Exercise instructions:
Could you print the lines below exactly, from the one holding "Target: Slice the" through the last line, with no other output?

Recorded data:
____________

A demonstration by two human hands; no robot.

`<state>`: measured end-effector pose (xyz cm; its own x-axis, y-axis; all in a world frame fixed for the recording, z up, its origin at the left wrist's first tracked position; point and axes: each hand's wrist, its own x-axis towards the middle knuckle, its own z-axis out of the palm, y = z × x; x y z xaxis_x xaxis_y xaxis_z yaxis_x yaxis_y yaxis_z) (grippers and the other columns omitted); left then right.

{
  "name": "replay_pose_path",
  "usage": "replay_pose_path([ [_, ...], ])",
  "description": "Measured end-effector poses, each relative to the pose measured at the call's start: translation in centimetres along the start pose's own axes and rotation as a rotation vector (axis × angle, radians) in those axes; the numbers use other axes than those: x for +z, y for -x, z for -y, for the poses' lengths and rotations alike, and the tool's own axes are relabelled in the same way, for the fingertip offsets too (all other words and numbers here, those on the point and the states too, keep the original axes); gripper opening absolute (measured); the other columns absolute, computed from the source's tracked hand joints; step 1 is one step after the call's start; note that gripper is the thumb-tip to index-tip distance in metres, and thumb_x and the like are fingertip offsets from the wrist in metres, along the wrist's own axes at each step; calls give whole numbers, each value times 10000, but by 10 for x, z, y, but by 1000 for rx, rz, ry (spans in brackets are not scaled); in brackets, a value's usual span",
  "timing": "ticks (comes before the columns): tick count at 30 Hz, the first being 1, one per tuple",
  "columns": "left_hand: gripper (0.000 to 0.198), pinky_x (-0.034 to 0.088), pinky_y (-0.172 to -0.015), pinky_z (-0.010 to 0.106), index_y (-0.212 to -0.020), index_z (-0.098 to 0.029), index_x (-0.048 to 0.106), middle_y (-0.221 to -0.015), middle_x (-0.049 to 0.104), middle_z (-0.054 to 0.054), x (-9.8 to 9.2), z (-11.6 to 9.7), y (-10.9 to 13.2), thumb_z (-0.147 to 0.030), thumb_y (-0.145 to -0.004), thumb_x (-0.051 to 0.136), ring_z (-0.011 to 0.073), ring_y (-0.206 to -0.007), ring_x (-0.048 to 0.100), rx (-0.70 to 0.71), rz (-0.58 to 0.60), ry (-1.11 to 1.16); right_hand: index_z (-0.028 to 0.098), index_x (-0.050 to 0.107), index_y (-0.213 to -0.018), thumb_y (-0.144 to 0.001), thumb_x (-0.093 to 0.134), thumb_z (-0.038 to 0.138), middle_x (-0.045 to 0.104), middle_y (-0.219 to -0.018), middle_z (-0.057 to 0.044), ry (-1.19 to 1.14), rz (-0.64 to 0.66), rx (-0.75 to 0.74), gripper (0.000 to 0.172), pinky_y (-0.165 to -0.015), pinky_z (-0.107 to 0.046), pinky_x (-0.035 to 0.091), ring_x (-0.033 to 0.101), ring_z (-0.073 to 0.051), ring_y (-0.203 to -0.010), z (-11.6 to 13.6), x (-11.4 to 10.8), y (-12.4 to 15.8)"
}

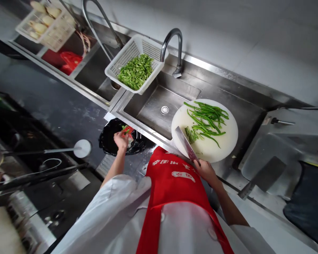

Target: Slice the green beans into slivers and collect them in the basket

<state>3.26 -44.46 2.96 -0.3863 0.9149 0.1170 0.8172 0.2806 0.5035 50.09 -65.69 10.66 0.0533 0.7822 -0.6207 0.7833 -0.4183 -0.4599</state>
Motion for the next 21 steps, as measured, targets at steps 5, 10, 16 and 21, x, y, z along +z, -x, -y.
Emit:
replay_pose_path([
  [5, 227, 485, -870, 428, -938, -166, 729, -936, 551, 75, -3, -12, 17, -376, -883, 663, 233, -938, 510, 339, 41, -3, 156, 755, -983, -1025, 398, 389, 771, -934, -128, 31, -10, 12, 428, -759, -237, 437, 707, -222, -938, -5, -3, -15],
  [10, 312, 478, -771, 364, -1120, -188, 697, -906, 555, 76, 92, -144, 107, -354, -1028, 450, 208, -860, 512, 960, 544, 270, 149, 755, -1030, -1043, 382, 387, 773, -983, -132, 109, -50, 39, 443, -776, -240, 442, 714, -223, -951, -7, -6, -18],
  [16, 313, 510, -888, 366, -1185, -174, 636, -1094, 573, 107, 145, -187, 147, -319, -1051, 393, 207, -1005, 543, 1054, 593, 449, 146, 725, -1049, -1071, 351, 365, 767, -1018, -142, 213, -44, 68, 433, -831, -238, 425, 707, -214, -969, 7, -5, -8],
  [21, 261, 533, -936, 387, -1193, -183, 620, -1123, 600, 110, 146, -176, 140, -283, -1042, 432, 210, -1051, 578, 1237, 676, 493, 140, 687, -1082, -1083, 309, 370, 757, -992, -148, 244, -28, 111, 442, -824, -251, 424, 709, -223, -945, 11, 2, -5],
])
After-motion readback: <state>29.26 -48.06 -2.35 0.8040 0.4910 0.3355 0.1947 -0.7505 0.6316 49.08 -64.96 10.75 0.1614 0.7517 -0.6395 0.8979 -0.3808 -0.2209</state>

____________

Response area:
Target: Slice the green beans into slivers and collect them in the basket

<state>3.26 -44.46 2.96 -0.3863 0.9149 0.1170 0.8172 0.2806 0.5035 50.09 -65.69 10.66 0.0533 0.7822 -0.6207 0.7833 -0.4183 -0.4599</state>
Motion for the next 21 steps, as measured, targets at steps 5, 10, 16 and 21, x, y, z along +z, -x, -y.
Emit:
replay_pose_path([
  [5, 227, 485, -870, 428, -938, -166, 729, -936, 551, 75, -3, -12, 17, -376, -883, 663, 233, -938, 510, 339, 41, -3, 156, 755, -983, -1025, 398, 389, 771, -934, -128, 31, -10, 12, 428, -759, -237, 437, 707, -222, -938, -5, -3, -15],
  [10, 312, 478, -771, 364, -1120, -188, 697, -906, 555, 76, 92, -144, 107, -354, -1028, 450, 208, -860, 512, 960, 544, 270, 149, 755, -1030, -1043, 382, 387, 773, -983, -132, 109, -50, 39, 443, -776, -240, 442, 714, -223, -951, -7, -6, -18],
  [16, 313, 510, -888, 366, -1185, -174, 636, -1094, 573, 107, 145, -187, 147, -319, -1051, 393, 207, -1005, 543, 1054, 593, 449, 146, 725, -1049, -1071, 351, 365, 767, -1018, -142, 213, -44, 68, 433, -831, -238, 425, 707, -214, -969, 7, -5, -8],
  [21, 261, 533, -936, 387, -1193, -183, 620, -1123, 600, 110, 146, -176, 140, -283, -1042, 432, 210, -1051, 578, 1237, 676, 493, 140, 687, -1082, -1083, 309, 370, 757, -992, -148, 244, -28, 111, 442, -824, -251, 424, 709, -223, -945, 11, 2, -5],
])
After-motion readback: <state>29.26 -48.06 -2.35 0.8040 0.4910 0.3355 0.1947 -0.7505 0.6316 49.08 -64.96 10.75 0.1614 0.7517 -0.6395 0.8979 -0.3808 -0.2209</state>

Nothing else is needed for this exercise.